Monday September 24

I have just printed my boarding pass to Paris tomorrow evening. Was hoping to possibly change my seat, but all seat changes (for my class of passenger?) at the airport check-in, so that means I have to go by airport check-in. Perhaps I would have anyway—I don’t know yet whether I will need more than a carry-on.

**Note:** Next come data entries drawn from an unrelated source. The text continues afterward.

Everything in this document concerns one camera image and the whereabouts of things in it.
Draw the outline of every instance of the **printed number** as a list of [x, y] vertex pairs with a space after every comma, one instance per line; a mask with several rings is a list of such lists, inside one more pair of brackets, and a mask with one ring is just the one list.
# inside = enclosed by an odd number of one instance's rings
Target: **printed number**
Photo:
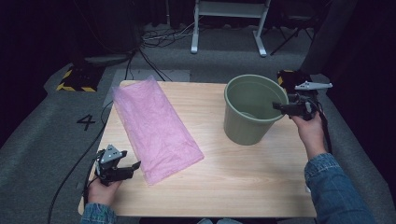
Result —
[[92, 121], [92, 115], [87, 115], [87, 116], [85, 116], [84, 118], [79, 119], [79, 120], [77, 121], [77, 123], [85, 124], [85, 129], [84, 129], [84, 131], [87, 131], [87, 130], [88, 130], [88, 127], [90, 126], [90, 124], [95, 123], [95, 121]]

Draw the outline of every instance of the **wooden table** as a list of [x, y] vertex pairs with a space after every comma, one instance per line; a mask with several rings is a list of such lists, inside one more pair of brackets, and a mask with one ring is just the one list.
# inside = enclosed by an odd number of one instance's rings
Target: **wooden table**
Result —
[[[121, 85], [131, 84], [123, 81]], [[297, 127], [277, 121], [255, 146], [243, 147], [223, 131], [224, 84], [159, 82], [205, 158], [149, 186], [141, 170], [123, 181], [112, 208], [133, 217], [315, 217], [305, 191], [307, 162]], [[119, 167], [137, 162], [113, 107], [99, 149], [128, 150]], [[82, 213], [80, 203], [78, 211]]]

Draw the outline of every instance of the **gray carpet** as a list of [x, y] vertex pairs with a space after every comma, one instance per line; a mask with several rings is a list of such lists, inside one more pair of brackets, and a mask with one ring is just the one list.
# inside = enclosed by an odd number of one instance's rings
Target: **gray carpet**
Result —
[[[170, 74], [172, 71], [186, 74], [175, 76], [174, 81], [226, 83], [243, 74], [258, 74], [276, 80], [278, 70], [299, 68], [310, 43], [304, 33], [293, 38], [274, 56], [262, 58], [256, 49], [251, 29], [205, 30], [201, 32], [195, 55], [190, 54], [190, 36], [165, 48], [145, 48], [143, 51], [159, 69]], [[262, 40], [267, 51], [271, 51], [282, 42], [282, 37], [278, 30], [272, 30]], [[109, 102], [109, 89], [123, 78], [126, 63], [106, 69], [98, 92], [56, 91], [68, 67], [69, 64], [60, 68], [49, 79], [45, 85], [48, 97], [0, 150], [0, 223], [47, 222], [56, 189], [103, 127], [101, 119], [106, 120], [109, 113], [108, 108], [103, 110]], [[151, 70], [140, 54], [134, 56], [130, 68], [135, 78], [143, 78], [138, 76], [137, 71]], [[329, 81], [321, 75], [313, 76], [313, 79]], [[330, 122], [334, 156], [373, 210], [377, 222], [394, 223], [395, 208], [387, 183], [367, 158], [325, 91], [320, 92], [319, 100]], [[84, 131], [84, 125], [77, 121], [87, 115], [92, 115], [95, 123]], [[79, 223], [77, 208], [81, 183], [99, 140], [62, 187], [53, 208], [51, 223]], [[137, 220], [138, 217], [120, 217], [118, 223], [137, 223]], [[315, 221], [313, 218], [299, 217], [279, 223], [305, 224]]]

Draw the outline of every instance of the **yellow black hazard tape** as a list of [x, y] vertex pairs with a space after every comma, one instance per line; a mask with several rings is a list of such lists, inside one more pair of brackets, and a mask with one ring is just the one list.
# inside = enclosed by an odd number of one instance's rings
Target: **yellow black hazard tape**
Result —
[[104, 67], [77, 69], [71, 66], [64, 74], [57, 91], [97, 91], [97, 86], [105, 71]]

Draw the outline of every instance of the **pink towel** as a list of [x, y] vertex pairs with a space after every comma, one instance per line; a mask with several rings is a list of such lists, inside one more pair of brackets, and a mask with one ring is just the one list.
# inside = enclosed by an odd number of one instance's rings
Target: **pink towel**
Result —
[[113, 90], [114, 105], [149, 185], [204, 158], [154, 77]]

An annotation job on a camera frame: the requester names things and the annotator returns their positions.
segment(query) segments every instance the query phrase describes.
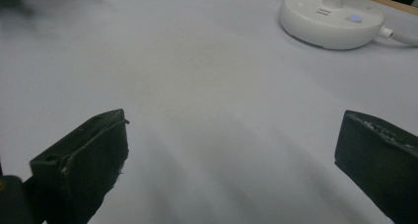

Meanwhile, the sun is out and I am going to take my last bike ride, up Sandhill, on up Alpine to Portola Valley and, if I can, the ‘green gate.’ If I can, because the last bit is quite steep. Still, it would be good to do it once more before I leave. Lots of walking in Paris, but the only biking—without getting out of the city—is flat on city bikes and I’m not sure I’m ready for the dangers of Paris traffic. Years ago, when I learned to drive a car in the city, I ended up quite comfortable circling the Etoile (Arc de Triomphe) and the Porte Maillot, remembering not to make eye contact with any other drivers, unless I wanted to be edged out of my place in the race. If they think you aren’t paying attention to them, they give you a pass. Of course, out of the corner of your eye, you have an eye on everything going on around you—the insults, the fingers, the rudeness, which, frankly, I have never learned to enjoy; ie, not to take personally. Once, I recall, I told my dentist that taxi driver had shouted obscenities at me in a traffic jam, and he thought that was funny. Not me, as witness, I’m still traumatised. ‘What did you want me to do?’ I asked him, ‘Tell him to fuck off.’ Well, that shocked him. That was the good part.